I have posted something similar before, but I am approaching this from a different direction now so I opened a new question. I hope this is OK.
I have been working with a CTE that creates a sum of charges based on a Parent Charge. The SQL and details can be seen here:
CTE Index recommendations on multiple keyed table
I don't think I am missing anything on the CTE, but I am getting a problem when I use it with a big table of data (3.5 million rows).
The table tblChargeShare
contains some other information that I need, such as an InvoiceID
, so I placed my CTE in a view vwChargeShareSubCharges
and joined it to the table.
The query:
Select t.* from vwChargeShareSubCharges t
inner join
tblChargeShare s
on t.CustomerID = s.CustomerID
and t.MasterChargeID = s.ChargeID
Where s.ChargeID = 1291094
Returns a result in a few ms.
The query:
Select ChargeID from tblChargeShare Where InvoiceID = 1045854
Returns 1 row:
1291094
But the query:
Select t.* from vwChargeShareSubCharges t
inner join
tblChargeShare s
on t.CustomerID = s.CustomerID
and t.MasterChargeID = s.ChargeID
Where InvoiceID = 1045854
Takes 2-3 minutes to run.
I saved the execution plans and loaded them into SQL Sentry. The Tree for the fast query looks like this:
The plan from the slow query is:
I have tried reindexing, running the query through tuning advisor and various combinations of sub queries. Whenever the join contains anything other than the PK, the query is slow.

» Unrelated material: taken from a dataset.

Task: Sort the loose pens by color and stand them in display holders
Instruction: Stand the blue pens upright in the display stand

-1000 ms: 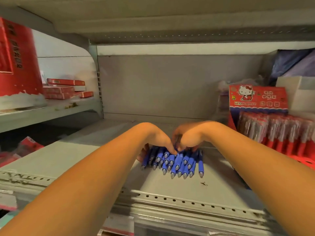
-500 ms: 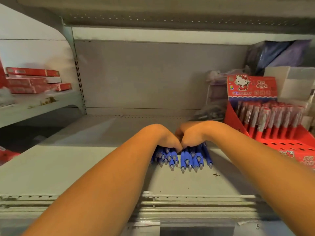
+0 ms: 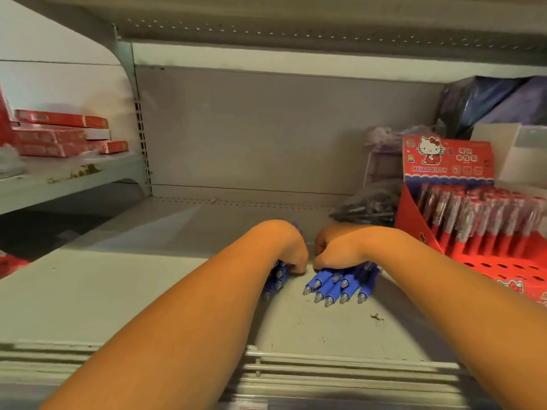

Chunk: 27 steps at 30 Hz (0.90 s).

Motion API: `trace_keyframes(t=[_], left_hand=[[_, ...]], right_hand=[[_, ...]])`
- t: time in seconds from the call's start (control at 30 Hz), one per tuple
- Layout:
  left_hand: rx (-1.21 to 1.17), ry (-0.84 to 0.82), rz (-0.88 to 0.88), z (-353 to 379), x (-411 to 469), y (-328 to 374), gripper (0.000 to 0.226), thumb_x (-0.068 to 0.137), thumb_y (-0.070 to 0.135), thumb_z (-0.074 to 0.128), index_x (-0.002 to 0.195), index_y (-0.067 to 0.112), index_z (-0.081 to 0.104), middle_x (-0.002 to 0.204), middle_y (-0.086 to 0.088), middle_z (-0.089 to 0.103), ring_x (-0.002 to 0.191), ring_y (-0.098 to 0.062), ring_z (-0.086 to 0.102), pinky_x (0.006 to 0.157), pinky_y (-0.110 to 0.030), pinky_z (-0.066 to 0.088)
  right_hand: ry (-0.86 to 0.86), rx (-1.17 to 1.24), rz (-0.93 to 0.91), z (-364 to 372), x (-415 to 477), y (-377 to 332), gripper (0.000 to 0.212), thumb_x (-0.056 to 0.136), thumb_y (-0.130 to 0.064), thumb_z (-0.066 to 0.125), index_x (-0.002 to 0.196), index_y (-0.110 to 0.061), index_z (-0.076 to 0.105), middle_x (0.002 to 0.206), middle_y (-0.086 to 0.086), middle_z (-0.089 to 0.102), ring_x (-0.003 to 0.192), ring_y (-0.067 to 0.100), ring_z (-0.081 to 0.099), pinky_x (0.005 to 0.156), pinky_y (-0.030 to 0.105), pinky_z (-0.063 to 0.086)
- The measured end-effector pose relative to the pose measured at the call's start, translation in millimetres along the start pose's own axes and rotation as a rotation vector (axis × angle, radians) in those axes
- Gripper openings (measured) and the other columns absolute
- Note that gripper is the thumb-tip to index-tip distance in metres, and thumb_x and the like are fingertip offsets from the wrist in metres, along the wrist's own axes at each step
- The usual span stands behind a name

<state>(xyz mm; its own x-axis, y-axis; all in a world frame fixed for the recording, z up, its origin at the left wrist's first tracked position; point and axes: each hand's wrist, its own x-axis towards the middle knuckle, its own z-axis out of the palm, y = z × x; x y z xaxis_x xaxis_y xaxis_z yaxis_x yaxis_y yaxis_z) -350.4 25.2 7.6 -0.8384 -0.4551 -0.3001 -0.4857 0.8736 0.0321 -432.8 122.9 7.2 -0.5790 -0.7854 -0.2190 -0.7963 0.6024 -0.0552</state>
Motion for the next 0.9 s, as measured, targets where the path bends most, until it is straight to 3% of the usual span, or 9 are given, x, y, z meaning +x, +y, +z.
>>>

I had a similar question here:
SQL Server Query time out depending on Where Clause
Which used functions to do the summimg of child rows instead of a CTE. This is the rewrite using CTE to try and avoid the same problem I am now experiencing. I have read the responses in that answer but I am none the wiser - I read some information about hints and parameters but I can't make it work. I had thought that rewriting using a CTE would solve my problem. The query is fast when running on a tblCharge with a few thousand rows.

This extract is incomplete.